Task objective
Search the listing below for the line containing "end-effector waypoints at". From there through the line containing "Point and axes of", transcribe every line exactly, both ends included.

Records for this exercise
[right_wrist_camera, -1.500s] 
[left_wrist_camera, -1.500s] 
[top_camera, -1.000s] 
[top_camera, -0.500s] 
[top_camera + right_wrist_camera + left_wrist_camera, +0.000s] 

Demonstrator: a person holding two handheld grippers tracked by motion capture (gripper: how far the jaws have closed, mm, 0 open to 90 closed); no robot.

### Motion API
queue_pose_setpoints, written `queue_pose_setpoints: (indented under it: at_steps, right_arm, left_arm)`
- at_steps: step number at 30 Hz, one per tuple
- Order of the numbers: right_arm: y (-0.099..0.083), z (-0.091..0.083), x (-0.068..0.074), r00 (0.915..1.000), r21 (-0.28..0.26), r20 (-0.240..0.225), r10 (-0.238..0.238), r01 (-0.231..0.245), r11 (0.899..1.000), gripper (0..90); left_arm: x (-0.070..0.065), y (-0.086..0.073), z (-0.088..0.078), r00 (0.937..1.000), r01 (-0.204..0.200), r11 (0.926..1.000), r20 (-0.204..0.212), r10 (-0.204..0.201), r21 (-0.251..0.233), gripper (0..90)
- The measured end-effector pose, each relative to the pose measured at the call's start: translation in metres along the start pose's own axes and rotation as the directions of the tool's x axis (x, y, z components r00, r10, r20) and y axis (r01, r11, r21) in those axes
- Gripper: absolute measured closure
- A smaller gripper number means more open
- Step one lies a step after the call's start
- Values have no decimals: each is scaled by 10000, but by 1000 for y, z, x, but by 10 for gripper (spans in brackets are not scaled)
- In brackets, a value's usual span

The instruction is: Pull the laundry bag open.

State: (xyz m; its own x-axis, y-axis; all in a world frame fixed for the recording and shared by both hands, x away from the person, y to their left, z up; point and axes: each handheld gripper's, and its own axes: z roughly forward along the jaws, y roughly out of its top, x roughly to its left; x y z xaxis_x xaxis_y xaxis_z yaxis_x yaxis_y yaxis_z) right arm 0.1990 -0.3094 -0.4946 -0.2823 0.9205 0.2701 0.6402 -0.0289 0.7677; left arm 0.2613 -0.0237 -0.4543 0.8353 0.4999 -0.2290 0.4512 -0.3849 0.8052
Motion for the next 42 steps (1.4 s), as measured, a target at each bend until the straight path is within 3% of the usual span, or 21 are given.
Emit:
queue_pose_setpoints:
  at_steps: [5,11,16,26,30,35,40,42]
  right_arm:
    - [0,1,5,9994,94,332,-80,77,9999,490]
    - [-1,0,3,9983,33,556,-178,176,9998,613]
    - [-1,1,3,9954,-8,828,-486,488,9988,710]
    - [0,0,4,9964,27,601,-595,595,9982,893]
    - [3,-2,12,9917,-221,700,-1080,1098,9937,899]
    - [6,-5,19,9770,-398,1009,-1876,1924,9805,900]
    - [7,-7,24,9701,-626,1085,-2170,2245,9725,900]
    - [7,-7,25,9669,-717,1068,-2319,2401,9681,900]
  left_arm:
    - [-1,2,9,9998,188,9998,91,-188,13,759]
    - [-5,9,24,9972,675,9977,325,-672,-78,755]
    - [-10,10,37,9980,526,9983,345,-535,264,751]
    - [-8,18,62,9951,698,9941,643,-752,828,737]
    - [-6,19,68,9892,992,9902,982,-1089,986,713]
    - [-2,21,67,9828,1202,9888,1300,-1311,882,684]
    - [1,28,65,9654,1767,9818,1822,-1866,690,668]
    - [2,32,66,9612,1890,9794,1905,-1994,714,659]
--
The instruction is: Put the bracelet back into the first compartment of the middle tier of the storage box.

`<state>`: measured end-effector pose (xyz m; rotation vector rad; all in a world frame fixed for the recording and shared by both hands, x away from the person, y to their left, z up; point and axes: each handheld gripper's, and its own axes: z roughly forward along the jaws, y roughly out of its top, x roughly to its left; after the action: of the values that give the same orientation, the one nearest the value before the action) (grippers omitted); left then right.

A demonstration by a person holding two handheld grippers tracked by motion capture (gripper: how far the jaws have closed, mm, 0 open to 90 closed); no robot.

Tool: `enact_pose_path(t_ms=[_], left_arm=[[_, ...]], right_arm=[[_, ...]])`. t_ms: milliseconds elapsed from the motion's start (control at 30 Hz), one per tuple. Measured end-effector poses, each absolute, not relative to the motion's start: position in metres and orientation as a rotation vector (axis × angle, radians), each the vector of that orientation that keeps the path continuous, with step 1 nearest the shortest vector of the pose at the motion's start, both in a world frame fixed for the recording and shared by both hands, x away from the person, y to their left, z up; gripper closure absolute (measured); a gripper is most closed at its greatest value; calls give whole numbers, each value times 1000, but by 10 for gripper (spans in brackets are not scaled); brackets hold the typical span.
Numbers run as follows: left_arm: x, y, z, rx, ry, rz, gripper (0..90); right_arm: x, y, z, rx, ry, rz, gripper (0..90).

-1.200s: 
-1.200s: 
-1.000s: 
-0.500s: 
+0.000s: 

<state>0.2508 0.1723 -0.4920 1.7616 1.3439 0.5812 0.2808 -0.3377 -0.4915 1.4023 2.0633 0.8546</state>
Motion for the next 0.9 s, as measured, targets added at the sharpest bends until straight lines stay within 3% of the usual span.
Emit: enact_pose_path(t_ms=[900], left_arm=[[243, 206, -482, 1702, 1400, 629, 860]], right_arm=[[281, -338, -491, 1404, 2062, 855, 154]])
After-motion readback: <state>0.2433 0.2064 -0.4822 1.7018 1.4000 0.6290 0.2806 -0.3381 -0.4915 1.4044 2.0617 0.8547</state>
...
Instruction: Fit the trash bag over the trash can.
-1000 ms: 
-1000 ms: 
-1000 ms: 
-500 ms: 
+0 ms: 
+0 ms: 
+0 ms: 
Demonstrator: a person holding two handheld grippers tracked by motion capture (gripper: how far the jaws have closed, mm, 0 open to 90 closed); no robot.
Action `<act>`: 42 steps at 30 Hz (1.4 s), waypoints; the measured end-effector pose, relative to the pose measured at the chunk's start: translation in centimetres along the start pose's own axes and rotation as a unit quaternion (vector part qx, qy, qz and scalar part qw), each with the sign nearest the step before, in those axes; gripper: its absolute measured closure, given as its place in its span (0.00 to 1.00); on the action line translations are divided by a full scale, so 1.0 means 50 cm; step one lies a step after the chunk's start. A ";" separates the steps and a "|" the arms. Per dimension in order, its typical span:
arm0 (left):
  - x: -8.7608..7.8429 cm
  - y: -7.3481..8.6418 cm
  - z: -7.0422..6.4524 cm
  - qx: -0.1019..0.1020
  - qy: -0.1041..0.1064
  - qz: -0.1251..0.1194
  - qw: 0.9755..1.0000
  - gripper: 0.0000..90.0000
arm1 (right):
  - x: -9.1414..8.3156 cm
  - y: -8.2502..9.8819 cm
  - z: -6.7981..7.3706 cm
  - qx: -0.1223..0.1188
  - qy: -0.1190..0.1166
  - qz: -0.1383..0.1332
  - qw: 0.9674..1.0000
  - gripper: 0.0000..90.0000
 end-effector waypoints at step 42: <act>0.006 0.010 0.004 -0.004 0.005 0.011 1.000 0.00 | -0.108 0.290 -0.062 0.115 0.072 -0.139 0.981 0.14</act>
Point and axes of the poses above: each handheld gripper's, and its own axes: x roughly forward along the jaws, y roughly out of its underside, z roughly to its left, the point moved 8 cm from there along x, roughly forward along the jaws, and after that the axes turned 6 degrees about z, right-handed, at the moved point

Task output
 end-effector waypoints at step 42: <act>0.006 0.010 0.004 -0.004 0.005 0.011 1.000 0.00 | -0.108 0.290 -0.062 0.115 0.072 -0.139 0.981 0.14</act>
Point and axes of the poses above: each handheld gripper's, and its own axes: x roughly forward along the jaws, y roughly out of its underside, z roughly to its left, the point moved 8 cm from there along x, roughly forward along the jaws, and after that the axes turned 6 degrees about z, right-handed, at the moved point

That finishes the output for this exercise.